··· Source material

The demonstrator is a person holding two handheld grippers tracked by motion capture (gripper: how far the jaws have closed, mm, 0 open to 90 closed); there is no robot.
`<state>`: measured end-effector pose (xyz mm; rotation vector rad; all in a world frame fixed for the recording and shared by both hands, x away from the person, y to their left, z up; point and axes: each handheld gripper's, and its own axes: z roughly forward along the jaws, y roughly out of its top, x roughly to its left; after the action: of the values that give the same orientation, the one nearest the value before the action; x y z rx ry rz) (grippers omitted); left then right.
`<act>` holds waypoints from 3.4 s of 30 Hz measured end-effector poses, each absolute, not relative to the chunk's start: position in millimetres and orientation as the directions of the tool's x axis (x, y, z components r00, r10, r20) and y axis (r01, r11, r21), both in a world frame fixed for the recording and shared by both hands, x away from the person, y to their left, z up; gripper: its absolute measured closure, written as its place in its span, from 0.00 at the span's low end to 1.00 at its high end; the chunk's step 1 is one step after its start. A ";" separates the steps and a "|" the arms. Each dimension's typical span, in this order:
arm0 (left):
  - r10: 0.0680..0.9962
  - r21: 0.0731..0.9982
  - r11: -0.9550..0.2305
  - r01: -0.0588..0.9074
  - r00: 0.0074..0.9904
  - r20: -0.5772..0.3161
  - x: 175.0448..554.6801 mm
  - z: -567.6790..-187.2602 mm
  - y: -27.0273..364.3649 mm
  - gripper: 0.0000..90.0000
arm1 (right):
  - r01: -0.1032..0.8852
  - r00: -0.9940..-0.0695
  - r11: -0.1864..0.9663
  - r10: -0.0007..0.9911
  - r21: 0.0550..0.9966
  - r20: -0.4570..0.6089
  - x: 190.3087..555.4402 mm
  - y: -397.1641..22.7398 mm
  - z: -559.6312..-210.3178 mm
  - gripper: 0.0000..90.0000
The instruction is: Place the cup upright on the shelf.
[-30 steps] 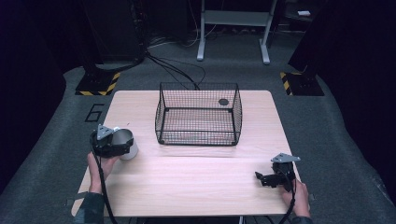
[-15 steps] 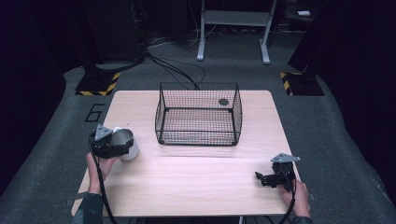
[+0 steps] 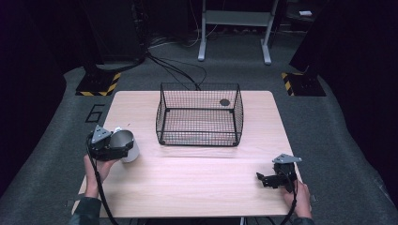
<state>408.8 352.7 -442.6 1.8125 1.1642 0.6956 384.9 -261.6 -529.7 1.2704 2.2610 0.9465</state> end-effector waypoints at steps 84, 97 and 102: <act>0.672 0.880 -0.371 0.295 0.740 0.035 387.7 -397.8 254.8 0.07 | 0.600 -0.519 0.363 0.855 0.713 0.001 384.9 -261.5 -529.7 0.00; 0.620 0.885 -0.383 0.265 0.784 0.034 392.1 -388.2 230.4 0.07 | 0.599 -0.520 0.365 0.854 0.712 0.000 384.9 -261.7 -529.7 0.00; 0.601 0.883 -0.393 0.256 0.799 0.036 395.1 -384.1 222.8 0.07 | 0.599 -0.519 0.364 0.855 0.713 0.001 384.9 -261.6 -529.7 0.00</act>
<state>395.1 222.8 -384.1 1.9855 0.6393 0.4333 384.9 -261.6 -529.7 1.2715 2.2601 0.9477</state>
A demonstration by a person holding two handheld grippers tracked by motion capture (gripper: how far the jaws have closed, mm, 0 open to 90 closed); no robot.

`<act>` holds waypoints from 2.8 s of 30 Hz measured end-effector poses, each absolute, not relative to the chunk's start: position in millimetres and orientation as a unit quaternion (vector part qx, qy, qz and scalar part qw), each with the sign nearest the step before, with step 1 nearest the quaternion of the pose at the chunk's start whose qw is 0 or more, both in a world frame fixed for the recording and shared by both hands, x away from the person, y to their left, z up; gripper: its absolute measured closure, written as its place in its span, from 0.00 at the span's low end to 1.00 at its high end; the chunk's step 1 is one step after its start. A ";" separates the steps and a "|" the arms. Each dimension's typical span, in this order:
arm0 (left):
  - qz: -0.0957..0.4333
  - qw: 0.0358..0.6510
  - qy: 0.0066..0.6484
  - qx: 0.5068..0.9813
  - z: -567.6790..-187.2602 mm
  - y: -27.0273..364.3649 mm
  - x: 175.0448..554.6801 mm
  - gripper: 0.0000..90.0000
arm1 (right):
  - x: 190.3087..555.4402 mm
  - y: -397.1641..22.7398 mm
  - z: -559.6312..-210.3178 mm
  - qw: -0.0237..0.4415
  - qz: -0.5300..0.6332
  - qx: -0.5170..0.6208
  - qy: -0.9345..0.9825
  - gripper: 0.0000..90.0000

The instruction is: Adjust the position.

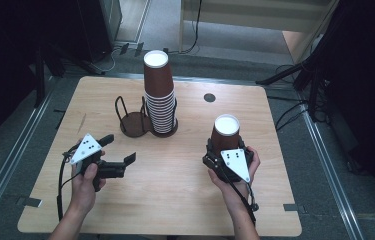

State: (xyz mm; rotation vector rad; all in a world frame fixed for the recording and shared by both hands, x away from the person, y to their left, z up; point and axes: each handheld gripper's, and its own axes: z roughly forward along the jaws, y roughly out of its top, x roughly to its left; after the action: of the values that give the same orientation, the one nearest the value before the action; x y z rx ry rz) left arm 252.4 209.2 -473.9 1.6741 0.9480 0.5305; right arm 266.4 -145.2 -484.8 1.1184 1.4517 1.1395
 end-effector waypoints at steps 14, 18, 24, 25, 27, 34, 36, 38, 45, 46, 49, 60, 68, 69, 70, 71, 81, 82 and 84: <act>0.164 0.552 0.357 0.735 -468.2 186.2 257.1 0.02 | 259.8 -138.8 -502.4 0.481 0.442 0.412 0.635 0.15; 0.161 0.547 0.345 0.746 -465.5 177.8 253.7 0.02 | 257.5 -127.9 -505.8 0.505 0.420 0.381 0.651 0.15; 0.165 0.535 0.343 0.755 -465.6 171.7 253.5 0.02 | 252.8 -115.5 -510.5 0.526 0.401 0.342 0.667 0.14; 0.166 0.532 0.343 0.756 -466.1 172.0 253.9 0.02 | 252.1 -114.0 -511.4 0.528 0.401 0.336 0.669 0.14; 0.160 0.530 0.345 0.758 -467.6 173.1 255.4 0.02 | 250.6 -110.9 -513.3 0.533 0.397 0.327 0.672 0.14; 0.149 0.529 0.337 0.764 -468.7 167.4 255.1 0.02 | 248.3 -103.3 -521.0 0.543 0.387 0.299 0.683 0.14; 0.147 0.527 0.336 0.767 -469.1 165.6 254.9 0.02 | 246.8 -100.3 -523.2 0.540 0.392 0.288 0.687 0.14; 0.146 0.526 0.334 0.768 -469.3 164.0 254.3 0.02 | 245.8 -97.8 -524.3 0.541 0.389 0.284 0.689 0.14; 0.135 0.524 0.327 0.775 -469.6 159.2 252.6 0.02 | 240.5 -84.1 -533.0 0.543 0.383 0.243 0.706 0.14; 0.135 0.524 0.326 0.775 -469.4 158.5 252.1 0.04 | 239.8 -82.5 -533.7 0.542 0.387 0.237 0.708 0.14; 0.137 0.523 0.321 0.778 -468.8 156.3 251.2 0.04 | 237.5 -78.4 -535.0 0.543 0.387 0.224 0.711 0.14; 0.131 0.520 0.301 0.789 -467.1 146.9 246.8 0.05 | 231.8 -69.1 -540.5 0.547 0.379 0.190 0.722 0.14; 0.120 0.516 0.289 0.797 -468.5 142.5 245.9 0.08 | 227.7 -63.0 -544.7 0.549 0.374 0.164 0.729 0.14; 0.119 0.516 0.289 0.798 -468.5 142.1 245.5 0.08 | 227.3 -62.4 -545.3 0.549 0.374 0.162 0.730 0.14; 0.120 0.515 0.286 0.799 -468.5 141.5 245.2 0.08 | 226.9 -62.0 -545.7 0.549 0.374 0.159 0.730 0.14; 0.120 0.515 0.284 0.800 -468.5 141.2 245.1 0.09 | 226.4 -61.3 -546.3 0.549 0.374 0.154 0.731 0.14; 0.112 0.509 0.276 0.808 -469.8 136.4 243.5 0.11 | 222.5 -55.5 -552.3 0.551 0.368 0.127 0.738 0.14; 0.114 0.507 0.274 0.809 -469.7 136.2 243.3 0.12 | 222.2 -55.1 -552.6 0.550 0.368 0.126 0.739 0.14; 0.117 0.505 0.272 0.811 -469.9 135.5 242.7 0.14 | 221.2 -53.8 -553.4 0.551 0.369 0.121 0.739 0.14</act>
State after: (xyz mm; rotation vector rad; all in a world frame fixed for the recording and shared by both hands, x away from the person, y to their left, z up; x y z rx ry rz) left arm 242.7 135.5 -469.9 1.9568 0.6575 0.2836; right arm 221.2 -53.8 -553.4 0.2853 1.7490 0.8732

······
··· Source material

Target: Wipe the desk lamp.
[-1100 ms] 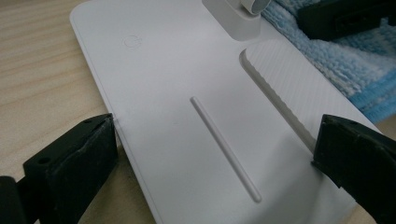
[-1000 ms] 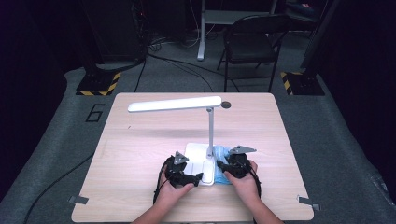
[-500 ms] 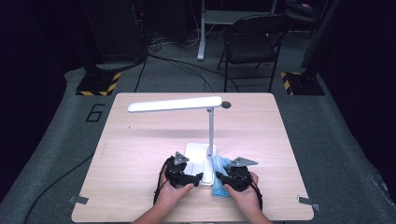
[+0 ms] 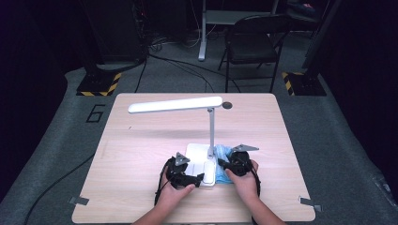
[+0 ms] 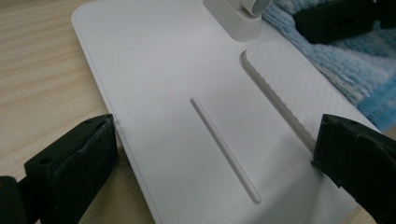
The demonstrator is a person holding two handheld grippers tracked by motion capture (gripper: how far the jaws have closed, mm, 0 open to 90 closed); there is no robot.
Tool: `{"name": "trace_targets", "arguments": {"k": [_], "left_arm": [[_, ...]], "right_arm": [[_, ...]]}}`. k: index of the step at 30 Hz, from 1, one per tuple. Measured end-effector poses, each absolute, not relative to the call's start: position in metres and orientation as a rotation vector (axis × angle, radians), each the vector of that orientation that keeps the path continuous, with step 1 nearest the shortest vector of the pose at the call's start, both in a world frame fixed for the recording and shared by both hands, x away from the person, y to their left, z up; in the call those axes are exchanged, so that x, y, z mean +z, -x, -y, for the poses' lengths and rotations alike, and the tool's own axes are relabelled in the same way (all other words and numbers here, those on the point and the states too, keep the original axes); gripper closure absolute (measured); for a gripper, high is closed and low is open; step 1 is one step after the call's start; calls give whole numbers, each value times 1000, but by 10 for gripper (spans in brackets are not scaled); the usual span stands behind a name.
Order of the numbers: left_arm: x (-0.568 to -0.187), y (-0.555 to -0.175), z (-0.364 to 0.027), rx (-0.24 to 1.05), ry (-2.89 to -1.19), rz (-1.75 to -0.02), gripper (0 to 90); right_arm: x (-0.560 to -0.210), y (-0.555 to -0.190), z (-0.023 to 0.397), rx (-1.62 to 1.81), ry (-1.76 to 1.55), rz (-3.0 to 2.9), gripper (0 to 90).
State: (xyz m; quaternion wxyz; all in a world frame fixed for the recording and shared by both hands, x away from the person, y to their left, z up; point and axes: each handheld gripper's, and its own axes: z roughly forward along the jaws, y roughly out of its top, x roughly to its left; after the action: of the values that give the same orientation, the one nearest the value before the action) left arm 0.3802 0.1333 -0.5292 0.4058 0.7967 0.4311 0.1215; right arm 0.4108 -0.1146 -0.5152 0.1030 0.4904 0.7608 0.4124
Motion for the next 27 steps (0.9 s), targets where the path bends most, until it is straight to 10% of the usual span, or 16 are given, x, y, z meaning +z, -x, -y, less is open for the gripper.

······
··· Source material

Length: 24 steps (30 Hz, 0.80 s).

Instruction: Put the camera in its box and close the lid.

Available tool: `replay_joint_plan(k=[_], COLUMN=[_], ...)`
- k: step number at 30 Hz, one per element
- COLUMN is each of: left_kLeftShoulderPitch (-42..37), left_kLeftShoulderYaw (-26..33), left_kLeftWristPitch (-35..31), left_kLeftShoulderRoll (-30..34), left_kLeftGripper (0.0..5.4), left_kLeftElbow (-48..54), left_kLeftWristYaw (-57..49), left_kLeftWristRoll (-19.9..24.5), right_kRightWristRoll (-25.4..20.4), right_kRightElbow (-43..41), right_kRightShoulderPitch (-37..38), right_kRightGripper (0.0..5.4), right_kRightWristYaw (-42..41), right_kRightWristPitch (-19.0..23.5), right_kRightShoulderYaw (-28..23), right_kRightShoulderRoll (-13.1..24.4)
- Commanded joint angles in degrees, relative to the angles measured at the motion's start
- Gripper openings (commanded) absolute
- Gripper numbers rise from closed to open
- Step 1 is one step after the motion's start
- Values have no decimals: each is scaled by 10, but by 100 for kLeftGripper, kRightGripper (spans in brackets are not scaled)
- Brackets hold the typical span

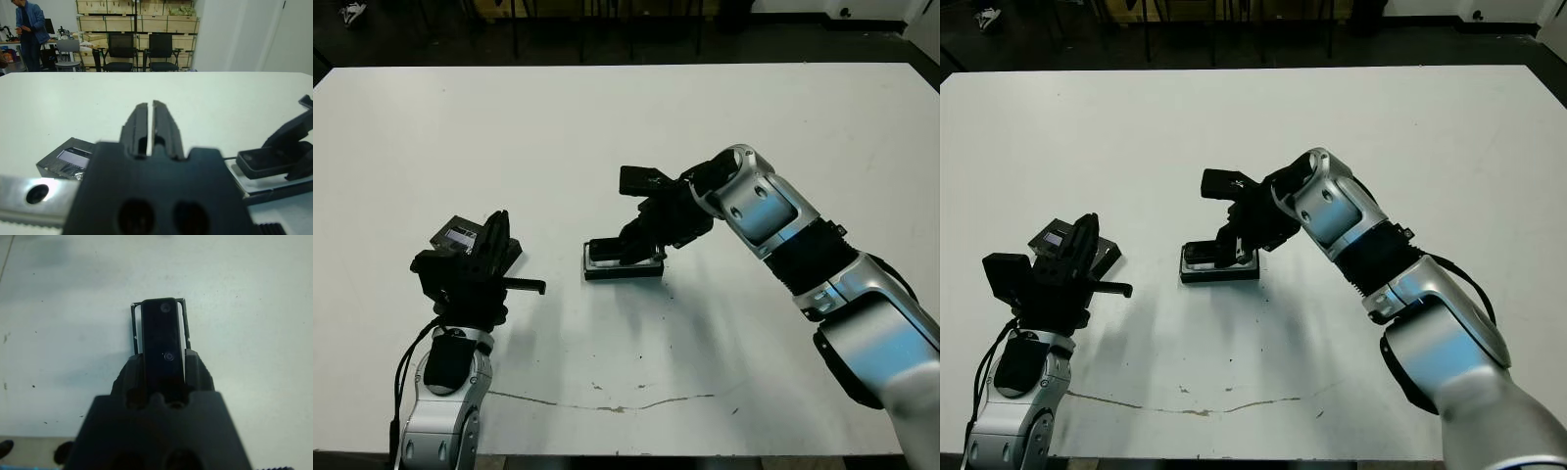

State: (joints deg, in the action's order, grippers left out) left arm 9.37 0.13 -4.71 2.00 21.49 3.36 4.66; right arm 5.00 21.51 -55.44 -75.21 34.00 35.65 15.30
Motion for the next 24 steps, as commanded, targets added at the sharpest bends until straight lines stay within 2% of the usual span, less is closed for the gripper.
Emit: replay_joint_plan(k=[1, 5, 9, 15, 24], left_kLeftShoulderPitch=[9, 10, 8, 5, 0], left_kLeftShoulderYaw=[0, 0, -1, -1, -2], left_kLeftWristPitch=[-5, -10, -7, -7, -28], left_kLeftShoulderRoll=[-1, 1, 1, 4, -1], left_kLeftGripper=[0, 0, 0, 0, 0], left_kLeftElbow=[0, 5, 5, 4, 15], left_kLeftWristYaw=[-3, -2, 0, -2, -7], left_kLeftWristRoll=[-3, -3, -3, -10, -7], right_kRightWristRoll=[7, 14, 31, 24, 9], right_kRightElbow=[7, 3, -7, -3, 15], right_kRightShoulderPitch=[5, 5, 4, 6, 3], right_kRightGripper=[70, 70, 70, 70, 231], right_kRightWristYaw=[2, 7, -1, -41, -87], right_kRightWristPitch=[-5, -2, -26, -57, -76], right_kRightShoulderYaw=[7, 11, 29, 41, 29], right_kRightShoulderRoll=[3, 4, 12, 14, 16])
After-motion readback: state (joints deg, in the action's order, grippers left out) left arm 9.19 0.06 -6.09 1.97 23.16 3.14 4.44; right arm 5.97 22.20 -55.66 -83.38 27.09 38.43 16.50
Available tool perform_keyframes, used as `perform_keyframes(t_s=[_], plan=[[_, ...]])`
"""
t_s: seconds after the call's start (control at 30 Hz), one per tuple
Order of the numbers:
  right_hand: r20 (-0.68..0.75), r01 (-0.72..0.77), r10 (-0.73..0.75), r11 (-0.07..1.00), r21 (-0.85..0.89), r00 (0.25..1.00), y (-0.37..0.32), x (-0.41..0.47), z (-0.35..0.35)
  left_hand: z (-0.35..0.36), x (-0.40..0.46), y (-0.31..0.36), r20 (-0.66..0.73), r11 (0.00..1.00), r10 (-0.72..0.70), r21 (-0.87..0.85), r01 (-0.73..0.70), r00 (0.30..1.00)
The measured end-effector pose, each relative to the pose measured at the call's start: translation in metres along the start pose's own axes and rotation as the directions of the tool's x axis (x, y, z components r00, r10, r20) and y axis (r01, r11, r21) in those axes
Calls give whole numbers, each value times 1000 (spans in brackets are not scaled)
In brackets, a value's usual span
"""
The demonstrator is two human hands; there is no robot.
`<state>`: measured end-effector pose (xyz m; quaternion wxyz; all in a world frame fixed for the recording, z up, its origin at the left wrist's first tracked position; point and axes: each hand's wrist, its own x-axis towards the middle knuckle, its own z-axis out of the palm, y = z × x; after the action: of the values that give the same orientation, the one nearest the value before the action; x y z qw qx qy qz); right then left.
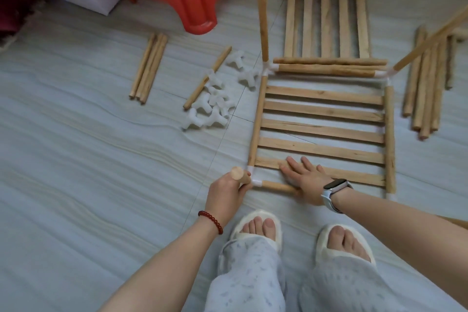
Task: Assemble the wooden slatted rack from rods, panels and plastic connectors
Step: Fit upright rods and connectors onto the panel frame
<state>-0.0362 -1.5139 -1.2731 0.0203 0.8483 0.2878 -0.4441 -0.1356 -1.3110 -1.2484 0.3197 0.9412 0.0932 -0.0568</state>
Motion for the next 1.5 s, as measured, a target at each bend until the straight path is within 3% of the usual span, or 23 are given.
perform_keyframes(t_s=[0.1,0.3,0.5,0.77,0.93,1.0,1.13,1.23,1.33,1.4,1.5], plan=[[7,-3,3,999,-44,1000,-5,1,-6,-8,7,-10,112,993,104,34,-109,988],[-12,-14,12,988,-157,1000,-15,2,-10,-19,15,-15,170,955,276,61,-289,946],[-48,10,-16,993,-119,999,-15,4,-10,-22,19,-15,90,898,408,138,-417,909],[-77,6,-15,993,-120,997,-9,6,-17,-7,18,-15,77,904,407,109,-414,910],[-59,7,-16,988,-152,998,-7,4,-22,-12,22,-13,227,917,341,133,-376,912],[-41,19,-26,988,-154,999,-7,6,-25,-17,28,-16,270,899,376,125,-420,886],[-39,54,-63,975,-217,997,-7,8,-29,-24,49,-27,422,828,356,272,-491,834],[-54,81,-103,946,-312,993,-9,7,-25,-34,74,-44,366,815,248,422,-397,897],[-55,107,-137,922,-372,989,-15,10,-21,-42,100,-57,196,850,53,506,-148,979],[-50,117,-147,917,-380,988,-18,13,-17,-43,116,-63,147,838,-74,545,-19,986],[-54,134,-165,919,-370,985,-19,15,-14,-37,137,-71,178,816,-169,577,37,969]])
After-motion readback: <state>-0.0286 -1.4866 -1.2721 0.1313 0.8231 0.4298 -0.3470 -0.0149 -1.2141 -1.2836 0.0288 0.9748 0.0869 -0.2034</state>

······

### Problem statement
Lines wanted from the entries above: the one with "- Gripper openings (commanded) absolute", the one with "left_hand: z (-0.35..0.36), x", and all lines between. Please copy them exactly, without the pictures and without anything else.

### Output of the exercise
- Gripper openings (commanded) absolute
- Gripper numbers rise from closed to open
- Step 1 is one step after the motion's start
- Values have no decimals: each is scaled by 10, but by 100 for kLeftGripper, kRightGripper (spans in brackets are not scaled)
- Brackets hold the typical span


State: (joints deg, in the action's order, grippers left out) left arm 9.37 0.13 -4.71 2.00 21.49 3.36 4.66; right arm 5.00 21.51 -55.44 -75.21 34.00 35.65 15.30
Motion for the next 24 steps, as commanded, targets added at the sharpest bends until straight lines stay within 2% of the usual span, less is closed for the gripper.
Emit: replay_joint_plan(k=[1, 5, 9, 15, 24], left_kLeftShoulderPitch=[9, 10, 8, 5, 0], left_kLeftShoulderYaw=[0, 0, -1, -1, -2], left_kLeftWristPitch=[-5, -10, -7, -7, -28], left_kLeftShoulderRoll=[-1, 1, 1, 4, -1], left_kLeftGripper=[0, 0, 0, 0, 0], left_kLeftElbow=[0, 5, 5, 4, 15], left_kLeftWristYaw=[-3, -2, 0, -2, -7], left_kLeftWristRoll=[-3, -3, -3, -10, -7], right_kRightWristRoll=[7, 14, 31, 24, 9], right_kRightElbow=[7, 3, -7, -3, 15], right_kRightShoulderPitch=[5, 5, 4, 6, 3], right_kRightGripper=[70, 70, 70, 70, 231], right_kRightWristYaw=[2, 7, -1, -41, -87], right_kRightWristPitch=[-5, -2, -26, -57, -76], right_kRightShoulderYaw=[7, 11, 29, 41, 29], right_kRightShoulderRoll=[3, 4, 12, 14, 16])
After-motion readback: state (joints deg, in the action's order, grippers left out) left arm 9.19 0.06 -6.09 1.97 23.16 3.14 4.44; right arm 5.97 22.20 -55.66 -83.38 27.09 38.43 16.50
Available tool perform_keyframes, used as `perform_keyframes(t_s=[_], plan=[[_, ...]])`
"""
t_s: seconds after the call's start (control at 30 Hz), one per tuple
Order of the numbers:
  right_hand: r20 (-0.68..0.75), r01 (-0.72..0.77), r10 (-0.73..0.75), r11 (-0.07..1.00), r21 (-0.85..0.89), r00 (0.25..1.00), y (-0.37..0.32), x (-0.41..0.47), z (-0.35..0.35)
  left_hand: z (-0.35..0.36), x (-0.40..0.46), y (-0.31..0.36), r20 (-0.66..0.73), r11 (0.00..1.00), r10 (-0.72..0.70), r21 (-0.87..0.85), r01 (-0.73..0.70), r00 (0.30..1.00)

This finishes the answer.